U.S. stocks ended a topsy-turvy 2023 near records despite bearish predictions. There are so many highly paid so-called market and street analysts, but few, if any, managed to predict the robust market comeback. Maybe they are as confused as the employees at the Federal Reserve bank, who seemed clueless about inflation and the impact of pouring trillions of government dollars into the economy.
The inflation peaked at 9.1% before the Fed started to take strong measures. So, 2023 was a good year for the market after all. Once they woke up, the Fed raised interest rates at the fastest clip since the 1980s. There were other areas of noise and problems with the economy such as the regional banking crises and impact from global wars. Yet stocks kept climbing.
The S&P 500 finished the year up 24%, just 0.6% from its January 2022 record. The Dow Jones industrial average advanced 14% to top 37000 for the first time and set several record closes in the final days of 2023. The mania surrounding artificial intelligence and big technology sent the Nasdaq Composite soaring 43%, the best year since 2020. This is a far cry from the doom and gloom analysts predicted in the beginning of 2023, when they were predicting a market recession. Instead, inflation continued falling, consumers kept spending and the unemployment rate fell to 3.4%, the lowest level since 1969.
2023 was not without turmoil.

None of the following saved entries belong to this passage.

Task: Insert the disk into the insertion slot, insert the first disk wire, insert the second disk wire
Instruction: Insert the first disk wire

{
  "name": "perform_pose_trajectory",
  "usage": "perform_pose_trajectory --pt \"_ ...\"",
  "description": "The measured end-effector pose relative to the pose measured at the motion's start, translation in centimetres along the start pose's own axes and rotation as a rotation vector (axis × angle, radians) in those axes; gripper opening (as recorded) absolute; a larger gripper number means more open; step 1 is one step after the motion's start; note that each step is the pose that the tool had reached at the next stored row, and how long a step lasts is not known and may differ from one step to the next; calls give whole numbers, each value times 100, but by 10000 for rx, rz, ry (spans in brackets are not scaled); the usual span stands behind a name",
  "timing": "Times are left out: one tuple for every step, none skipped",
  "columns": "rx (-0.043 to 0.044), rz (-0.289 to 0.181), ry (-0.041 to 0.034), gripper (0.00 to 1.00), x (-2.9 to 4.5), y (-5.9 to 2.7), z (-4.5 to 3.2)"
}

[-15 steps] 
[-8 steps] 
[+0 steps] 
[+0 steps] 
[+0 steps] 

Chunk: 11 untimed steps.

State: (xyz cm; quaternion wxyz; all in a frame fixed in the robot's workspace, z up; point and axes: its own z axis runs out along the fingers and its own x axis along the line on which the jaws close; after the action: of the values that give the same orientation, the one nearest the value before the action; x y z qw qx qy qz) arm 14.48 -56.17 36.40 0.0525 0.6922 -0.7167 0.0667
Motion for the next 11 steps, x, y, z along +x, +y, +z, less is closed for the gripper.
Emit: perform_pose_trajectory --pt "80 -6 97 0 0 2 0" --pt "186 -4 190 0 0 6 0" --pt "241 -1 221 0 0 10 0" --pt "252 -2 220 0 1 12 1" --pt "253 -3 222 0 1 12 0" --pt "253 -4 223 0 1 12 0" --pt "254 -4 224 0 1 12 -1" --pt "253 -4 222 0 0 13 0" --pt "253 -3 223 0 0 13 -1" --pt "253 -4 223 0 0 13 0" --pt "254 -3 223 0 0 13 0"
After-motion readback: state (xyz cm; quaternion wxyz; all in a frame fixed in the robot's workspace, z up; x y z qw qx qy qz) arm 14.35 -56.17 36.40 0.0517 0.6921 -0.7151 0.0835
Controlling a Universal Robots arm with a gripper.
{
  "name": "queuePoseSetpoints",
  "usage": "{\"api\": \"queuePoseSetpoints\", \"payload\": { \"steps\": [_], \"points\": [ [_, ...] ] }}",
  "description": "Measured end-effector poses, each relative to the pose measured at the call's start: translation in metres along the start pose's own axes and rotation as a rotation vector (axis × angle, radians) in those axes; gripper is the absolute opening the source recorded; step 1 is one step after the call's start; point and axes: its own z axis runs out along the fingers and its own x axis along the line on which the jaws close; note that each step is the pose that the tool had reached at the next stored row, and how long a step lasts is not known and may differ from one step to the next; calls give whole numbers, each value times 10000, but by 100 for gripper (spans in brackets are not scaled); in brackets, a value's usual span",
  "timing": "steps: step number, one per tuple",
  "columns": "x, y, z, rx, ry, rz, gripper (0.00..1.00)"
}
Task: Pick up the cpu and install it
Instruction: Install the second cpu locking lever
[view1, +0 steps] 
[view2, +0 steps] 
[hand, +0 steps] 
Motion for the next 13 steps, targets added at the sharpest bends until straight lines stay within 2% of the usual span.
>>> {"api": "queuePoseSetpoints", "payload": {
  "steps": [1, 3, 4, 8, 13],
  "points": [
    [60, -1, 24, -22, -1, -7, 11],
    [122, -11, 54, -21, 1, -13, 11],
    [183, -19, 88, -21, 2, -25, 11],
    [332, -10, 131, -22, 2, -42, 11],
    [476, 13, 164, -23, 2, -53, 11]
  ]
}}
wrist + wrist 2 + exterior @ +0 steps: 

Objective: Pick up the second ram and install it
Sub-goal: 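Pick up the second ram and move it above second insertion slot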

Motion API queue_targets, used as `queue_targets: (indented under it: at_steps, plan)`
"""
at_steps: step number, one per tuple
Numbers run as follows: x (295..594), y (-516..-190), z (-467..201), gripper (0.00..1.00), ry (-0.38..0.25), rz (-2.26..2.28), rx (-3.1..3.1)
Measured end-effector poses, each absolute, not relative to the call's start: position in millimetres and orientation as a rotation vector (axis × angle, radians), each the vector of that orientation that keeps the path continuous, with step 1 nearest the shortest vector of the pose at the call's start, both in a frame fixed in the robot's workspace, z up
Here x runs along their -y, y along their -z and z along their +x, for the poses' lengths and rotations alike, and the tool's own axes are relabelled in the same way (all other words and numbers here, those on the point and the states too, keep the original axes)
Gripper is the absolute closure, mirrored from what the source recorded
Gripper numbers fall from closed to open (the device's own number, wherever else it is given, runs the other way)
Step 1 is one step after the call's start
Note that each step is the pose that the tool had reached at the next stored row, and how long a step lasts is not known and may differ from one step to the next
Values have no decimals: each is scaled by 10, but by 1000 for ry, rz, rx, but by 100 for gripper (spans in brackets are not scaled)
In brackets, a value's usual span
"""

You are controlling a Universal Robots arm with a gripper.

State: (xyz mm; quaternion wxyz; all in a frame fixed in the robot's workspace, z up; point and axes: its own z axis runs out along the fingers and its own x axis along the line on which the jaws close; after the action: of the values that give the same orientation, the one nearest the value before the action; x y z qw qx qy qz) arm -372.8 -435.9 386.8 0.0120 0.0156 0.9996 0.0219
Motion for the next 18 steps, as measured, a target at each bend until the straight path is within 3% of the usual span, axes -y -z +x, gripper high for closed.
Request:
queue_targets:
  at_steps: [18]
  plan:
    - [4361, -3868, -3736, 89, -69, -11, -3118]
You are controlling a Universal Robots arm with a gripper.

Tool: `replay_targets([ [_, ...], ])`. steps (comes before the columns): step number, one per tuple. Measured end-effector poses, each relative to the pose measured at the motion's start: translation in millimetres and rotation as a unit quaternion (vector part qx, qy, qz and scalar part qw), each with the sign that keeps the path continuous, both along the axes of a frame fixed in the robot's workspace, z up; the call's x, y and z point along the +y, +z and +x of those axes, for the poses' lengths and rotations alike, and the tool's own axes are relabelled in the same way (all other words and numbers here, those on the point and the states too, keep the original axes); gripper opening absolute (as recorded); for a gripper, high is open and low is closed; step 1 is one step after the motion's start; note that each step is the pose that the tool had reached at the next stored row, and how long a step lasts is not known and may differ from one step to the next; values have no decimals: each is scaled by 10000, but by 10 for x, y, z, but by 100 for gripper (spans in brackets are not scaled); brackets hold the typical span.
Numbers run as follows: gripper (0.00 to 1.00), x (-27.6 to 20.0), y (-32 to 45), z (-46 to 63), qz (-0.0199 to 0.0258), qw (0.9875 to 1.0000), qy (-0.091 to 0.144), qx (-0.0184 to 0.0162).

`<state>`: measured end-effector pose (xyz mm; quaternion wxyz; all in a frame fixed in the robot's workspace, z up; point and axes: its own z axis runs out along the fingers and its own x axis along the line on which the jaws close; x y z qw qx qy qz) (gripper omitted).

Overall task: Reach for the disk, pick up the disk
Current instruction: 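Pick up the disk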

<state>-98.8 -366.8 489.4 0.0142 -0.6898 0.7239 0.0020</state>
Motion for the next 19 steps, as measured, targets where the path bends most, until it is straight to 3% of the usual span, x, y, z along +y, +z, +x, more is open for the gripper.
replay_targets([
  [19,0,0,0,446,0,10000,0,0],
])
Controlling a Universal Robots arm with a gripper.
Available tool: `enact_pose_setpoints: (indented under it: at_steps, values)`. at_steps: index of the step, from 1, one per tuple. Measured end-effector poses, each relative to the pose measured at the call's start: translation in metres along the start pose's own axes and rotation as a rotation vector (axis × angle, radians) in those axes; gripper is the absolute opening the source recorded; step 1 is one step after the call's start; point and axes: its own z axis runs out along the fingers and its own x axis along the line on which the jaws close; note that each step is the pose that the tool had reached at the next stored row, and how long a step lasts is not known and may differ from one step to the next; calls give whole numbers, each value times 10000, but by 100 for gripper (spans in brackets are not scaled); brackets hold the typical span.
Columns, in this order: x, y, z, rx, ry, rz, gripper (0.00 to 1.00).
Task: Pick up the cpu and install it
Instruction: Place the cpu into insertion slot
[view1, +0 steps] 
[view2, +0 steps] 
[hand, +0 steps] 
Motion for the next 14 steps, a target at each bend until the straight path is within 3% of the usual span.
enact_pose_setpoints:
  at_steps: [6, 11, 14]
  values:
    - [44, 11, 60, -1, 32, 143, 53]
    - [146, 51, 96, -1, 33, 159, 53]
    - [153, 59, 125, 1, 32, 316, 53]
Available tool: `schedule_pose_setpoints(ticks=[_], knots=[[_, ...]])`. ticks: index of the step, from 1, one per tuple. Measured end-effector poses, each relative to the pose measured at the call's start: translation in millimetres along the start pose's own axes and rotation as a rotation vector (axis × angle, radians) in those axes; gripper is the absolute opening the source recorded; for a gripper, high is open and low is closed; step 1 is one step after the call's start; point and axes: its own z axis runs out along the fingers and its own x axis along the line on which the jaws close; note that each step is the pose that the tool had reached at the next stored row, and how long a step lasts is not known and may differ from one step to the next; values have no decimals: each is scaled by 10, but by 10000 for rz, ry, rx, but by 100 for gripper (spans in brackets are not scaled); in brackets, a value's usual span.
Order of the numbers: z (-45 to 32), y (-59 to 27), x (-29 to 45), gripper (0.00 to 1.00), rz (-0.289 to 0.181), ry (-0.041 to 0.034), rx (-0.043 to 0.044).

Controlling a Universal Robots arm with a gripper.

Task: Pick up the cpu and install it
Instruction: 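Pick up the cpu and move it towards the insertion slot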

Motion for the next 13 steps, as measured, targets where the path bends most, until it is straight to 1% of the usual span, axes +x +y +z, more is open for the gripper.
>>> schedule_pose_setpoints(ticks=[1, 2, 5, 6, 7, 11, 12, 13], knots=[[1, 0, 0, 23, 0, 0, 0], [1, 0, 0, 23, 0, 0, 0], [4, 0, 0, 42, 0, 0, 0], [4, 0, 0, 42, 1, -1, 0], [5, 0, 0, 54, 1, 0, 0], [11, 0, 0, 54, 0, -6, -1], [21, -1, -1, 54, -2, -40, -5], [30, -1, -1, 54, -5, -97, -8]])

Soaring interest rates caught a number of regional banks by surprise. At Silicon Valley Bank, deposits and the value of its bond portfolio fell sharply, eventually triggering a bank run and evoking memories of the global financial crisis more than a decade ago. First Republic Bank had problems and was acquired by JP Morgan Chase.
At the same time, corporation are making record profits and CEOs across the board are being paid more than ever, some north of $100 million per annum. Major banks are paying their leaders north of $30 million per year. This makes no sense at all but is a reflection of greed and the inequality within the American society. Truly disgusting. The average worker makes about $56,000 per year. There will likely be more layoffs in 2024 as the corporation are trying to improve profit margins and getting more efficient. Firms will become more efficient as better and more sophisticated technology is being implemented.
Some investors are predicting a downturn in 2024, cautioning that it takes time for rate increases to ripple through the economy. In the past 11 Fed rate-hiking cycles, recessions have typically started about two years after the central bank begins raising interest rates, according to analysts at Deutsche Bank. This hiking cycle started in March 2022.
The correct action seems to be to ignore analysts’ advice and predictions and invest with a free and independent mind. Diversify, focus on stocks you believe in and look at crypto and technology options. The Fed will likely start trimming interest rates and this will help reaching new market records. Everything is looking up. The 2023 rally pushed up prices of assets from gold to bitcoin to risky corporate bonds and investments in far reaching corners of the stock market. Bitcoin prices more than doubled and the S&P 500 ended the year in a none-week winning streak, it’s longest rally since January 2004. Take a deep breath and reset the focus for 2024. Find your own path with wise investment decisions and a diversified portfolio. And remember to ignore all analysts’ predictions.